Establishing comparative criteria
1) Comparison within each country
For each country, (Italy, Canada, Brazil, Argentina, Russia, China and France) we will analyse the differences between what pregnant women (or couples) from different socio-cultural backgrounds say. We have to consider that though the culture homogenises family relationships, the social class will make a difference in the roles and functions in the parents-children relationship. They will be recruited in the outpatient consultations of the cities’ general hospitals or gynaecology-obstetrician services, and others in rural regions and in poor suburbs.2) Comparison between the countries
- between the discourses of women and men from equivalent socio-economical environments living in another European country ( Italy) where we believe that the family roles representations we study were traditionally more differentiated than in France but that evolve in the same way as in our country.
- between the discourses of women and men from equivalent socio-economical environments living in Canada, in Italy, in Russia, in Argentina, in China and in Brazil. These modern countries are on different continents and they also have very different cultural traditions.

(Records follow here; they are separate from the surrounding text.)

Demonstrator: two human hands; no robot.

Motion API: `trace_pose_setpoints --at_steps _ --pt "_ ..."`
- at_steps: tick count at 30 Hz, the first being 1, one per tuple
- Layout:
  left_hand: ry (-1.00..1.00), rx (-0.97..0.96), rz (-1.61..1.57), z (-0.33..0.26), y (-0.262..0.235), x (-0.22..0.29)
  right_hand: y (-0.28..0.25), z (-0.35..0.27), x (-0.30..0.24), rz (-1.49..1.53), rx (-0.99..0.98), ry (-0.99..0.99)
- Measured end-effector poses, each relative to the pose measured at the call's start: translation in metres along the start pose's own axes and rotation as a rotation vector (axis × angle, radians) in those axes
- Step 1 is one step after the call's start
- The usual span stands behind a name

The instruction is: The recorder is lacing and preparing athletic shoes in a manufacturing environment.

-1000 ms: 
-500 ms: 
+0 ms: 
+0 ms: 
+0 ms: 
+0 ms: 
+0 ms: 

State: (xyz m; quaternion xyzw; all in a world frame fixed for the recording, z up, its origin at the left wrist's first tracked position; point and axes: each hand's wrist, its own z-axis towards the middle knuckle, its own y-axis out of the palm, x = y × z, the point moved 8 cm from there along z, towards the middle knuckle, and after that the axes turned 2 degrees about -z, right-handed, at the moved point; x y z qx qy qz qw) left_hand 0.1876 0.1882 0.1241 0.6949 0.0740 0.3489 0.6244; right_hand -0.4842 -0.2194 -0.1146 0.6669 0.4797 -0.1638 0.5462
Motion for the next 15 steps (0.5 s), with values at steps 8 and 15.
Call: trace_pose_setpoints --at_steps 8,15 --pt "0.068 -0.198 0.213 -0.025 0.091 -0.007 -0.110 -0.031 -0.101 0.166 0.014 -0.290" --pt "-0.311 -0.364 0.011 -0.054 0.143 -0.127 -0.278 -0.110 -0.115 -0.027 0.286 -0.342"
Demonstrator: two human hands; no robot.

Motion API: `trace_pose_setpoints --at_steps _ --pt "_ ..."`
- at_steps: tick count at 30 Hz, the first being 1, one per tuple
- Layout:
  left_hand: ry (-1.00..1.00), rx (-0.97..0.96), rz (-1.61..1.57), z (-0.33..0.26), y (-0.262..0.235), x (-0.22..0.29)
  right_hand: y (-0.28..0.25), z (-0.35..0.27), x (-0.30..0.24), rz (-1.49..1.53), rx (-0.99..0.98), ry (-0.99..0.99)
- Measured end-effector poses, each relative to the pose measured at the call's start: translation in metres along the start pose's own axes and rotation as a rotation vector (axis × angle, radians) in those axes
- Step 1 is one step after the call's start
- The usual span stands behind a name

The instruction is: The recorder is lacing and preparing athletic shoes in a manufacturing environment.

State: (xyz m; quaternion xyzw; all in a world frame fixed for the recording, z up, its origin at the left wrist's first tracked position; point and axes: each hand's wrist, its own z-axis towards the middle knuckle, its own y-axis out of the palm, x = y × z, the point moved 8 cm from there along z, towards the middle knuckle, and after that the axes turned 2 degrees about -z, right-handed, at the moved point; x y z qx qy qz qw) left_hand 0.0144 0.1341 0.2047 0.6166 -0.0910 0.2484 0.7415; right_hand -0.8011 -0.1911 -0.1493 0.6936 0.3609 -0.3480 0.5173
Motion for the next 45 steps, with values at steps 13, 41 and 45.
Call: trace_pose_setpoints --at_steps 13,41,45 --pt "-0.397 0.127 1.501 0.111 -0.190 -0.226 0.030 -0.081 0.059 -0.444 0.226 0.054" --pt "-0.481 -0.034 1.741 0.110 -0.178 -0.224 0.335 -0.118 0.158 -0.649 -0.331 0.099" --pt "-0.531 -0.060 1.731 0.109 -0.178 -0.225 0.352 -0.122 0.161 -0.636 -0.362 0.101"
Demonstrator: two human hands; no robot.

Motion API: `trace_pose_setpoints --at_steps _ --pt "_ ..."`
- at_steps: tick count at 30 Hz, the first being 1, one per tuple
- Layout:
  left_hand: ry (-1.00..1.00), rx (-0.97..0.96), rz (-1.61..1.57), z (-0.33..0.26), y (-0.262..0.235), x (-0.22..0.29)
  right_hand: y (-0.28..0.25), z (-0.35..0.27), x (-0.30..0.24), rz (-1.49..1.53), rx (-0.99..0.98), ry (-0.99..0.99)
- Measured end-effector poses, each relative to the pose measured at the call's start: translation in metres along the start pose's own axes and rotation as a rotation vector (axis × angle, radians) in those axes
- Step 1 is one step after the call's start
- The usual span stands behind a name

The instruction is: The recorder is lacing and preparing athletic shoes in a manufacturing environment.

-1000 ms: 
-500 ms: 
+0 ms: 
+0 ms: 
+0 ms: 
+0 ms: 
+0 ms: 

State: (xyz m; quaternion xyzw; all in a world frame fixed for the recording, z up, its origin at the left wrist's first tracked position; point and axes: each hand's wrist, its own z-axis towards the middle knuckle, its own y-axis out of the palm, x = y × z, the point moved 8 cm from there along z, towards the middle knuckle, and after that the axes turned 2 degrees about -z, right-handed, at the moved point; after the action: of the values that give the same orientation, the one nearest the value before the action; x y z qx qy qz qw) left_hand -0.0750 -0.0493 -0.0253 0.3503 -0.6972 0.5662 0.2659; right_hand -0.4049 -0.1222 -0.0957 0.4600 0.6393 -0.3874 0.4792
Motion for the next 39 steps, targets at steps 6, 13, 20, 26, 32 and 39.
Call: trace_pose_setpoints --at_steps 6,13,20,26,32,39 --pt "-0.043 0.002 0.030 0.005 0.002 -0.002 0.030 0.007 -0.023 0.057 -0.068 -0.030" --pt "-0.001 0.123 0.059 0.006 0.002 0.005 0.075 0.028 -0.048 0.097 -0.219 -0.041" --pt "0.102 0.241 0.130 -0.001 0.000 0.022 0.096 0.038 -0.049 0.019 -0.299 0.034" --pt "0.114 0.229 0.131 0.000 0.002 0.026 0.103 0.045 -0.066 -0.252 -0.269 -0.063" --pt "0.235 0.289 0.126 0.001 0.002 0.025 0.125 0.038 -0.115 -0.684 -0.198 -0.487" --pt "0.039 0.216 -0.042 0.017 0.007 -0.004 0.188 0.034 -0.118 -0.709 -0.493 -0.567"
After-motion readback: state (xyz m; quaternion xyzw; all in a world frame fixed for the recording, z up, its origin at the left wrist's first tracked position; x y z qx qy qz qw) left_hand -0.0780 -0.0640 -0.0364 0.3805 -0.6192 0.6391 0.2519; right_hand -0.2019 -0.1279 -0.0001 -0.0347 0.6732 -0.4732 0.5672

Data will be collected through semi-directive research interviews in a specific population where confidentiality will be absolutely respected. The interviews will be first recorded and then completely transcribed in order to allow full study. The data will be analysed by spotting and studying in detail the various elements of their discourses (enounced and enunciation). These elements reflect how every mother’s psyche envisions and elaborates on the topic that’s being evoked.